### How to complete this task
Would you print the data below exactly, leaving out every picture?

### Data shown
= Beginning of Section =
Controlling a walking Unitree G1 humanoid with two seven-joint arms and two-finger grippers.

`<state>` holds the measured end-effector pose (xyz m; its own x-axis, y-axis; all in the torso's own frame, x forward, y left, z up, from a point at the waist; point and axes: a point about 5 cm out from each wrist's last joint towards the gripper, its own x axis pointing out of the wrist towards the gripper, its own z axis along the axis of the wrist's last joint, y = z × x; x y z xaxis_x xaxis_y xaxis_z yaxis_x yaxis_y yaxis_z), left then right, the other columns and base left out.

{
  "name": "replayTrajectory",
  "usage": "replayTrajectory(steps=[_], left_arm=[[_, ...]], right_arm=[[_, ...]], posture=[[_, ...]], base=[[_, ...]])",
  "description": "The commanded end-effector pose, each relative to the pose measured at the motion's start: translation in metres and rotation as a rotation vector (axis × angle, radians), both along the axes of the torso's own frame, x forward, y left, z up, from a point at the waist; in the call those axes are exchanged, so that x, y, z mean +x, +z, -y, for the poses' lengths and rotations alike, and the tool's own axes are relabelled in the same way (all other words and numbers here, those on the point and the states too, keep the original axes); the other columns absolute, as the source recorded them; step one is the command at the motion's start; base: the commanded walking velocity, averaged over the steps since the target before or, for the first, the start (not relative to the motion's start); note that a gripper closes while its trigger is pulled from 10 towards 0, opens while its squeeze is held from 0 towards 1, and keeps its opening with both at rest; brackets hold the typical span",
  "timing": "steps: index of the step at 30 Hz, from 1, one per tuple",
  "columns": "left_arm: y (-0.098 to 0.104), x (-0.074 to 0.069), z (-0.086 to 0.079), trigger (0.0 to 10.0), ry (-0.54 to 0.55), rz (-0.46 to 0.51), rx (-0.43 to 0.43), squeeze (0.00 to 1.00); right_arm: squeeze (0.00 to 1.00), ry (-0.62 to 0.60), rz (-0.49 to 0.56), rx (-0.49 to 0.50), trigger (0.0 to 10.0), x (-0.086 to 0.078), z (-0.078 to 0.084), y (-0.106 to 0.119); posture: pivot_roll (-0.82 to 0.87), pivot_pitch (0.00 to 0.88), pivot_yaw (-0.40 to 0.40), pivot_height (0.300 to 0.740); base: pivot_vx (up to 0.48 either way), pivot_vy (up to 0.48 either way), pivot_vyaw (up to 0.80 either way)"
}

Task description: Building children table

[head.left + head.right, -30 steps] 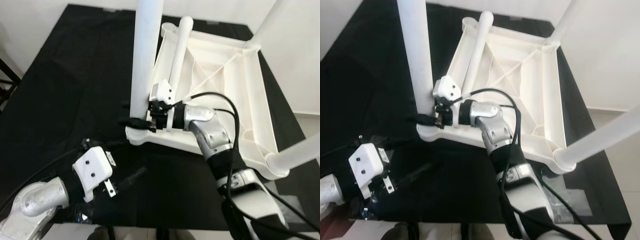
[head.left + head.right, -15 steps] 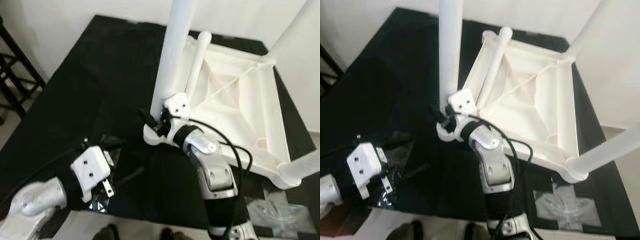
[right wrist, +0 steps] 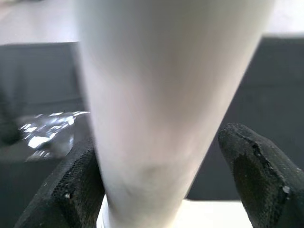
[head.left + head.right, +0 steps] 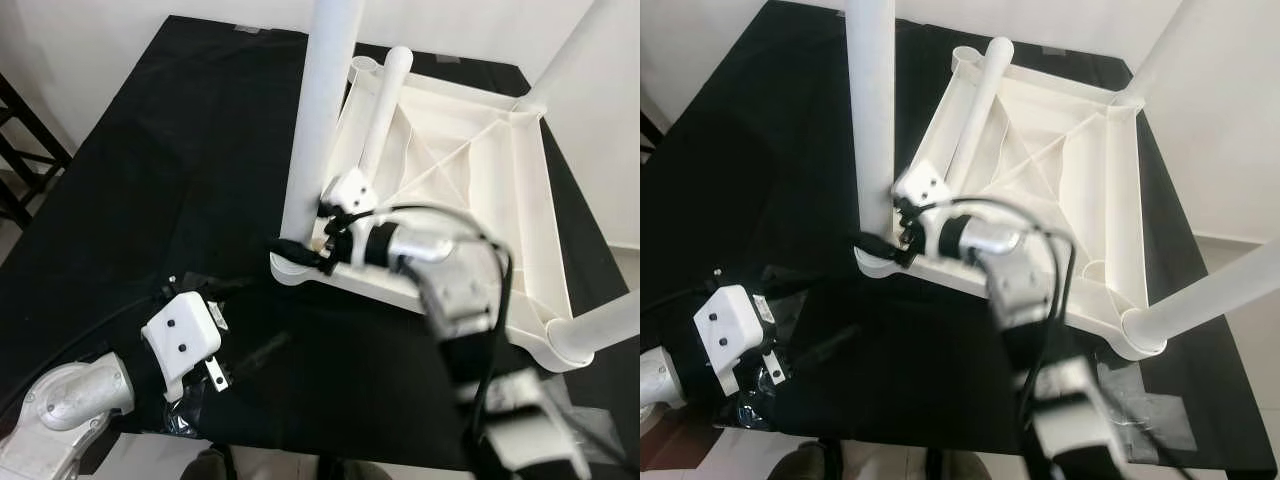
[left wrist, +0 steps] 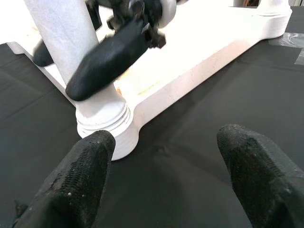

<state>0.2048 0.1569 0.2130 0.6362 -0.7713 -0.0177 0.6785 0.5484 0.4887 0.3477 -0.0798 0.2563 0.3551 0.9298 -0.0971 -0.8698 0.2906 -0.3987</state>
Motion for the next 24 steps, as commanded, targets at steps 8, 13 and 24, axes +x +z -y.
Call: replayTrajectory(steps=[8,13,24], left_arm=[[-0.001,-0.003,0.002,10.0,-0.017,-0.015,0.013,0.0],[-0.001,-0.004,0.001,10.0,-0.014,-0.017,0.015,0.0],[-0.001,-0.005,0.001,10.0,-0.014,-0.019,0.013,0.0]], right_arm=[[0.0,0.311,-0.041,-0.17,10.0,0.001,-0.001,0.0],[0.0,0.305,-0.021,-0.152,2.2,0.007,-0.008,0.01],[0.0,0.384,-0.04,-0.116,0.0,0.008,-0.005,0.006]], posture=[[0.16,0.286,-0.135,0.74],[0.16,0.296,-0.136,0.74],[0.15,0.297,-0.137,0.74]], base=[[0.0,0.0,0.0],[0.0,0.0,0.0],[0.0,0.0,0.0]])
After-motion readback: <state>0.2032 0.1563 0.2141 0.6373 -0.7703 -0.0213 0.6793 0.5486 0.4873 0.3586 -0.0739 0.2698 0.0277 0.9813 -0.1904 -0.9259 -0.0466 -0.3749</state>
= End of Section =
### Task response
Controlling a walking Unitree G1 humanoid with two seven-joint arms and two-finger grippers.

`<state>` holds the measured end-effector pose (xyz m; its own x-axis, y-axis; all in the torso's own frame, x forward, y left, z up, from a point at the waist; point and axes: a point about 5 cm out from each wrist's last joint towards the gripper, its own x axis pointing out of the wrist towards the gripper, its own z axis along the axis of the wrist's last joint, y = z × x; x y z xaxis_x xaxis_y xaxis_z yaxis_x yaxis_y yaxis_z), left then right, the other columns and base left out.

{
  "name": "replayTrajectory",
  "usage": "replayTrajectory(steps=[_], left_arm=[[_, ...]], right_arm=[[_, ...]], posture=[[_, ...]], base=[[_, ...]])",
  "description": "The commanded end-effector pose, each relative to the pose measured at the motion's start: translation in metres and rotation as a rotation vector (axis × angle, radians), both along the axes of the torso's own frame, x forward, y left, z up, from a point at the waist; in the call those axes are exchanged, so that x, y, z mean +x, +z, -y, for the poses' lengths and rotations alike, and the tool's own axes are relabelled in the same way (all other words and numbers here, those on the point and the states too, keep the original axes); the other columns absolute, as the source recorded them; step one is the command at the motion's start; base: the commanded walking velocity, averaged over the steps since the target before or, for the first, the start (not relative to the motion's start); note that a gripper closes while its trigger is pulled from 10 towards 0, opens while its squeeze is held from 0 towards 1, and keeps its opening with both at rest; brackets hold the typical span",
  "timing": "steps: index of the step at 30 Hz, from 1, one per tuple",
  "columns": "left_arm: y (-0.098 to 0.104), x (-0.074 to 0.069), z (-0.086 to 0.079), trigger (0.0 to 10.0), ry (-0.54 to 0.55), rz (-0.46 to 0.51), rx (-0.43 to 0.43), squeeze (0.00 to 1.00); right_arm: squeeze (0.00 to 1.00), ry (-0.62 to 0.60), rz (-0.49 to 0.56), rx (-0.49 to 0.50), trigger (0.0 to 10.0), x (-0.086 to 0.078), z (-0.078 to 0.084), y (-0.106 to 0.119); posture: pivot_roll (-0.82 to 0.87), pivot_pitch (0.00 to 0.88), pivot_yaw (-0.40 to 0.40), pivot_height (0.300 to 0.740); base: pivot_vx (up to 0.48 either way), pivot_vy (up to 0.48 either way), pivot_vyaw (up to 0.80 either way)"
}

Task description: Building children table

[head.left + head.right, -30 steps] 
[head.left + head.right, -15 steps] 
[right wrist, +0 steps] 
[head.left + head.right, +0 steps] 
[left wrist, +0 steps] 

<state>0.2048 0.1569 0.2130 0.6362 -0.7713 -0.0177 0.6785 0.5484 0.4887 0.3477 -0.0798 0.2563 0.3551 0.9298 -0.0971 -0.8698 0.2906 -0.3987</state>
Motion for the next 24 steps, as commanded, targets at steps 8, 13 and 24, axes +x +z -y.
Call: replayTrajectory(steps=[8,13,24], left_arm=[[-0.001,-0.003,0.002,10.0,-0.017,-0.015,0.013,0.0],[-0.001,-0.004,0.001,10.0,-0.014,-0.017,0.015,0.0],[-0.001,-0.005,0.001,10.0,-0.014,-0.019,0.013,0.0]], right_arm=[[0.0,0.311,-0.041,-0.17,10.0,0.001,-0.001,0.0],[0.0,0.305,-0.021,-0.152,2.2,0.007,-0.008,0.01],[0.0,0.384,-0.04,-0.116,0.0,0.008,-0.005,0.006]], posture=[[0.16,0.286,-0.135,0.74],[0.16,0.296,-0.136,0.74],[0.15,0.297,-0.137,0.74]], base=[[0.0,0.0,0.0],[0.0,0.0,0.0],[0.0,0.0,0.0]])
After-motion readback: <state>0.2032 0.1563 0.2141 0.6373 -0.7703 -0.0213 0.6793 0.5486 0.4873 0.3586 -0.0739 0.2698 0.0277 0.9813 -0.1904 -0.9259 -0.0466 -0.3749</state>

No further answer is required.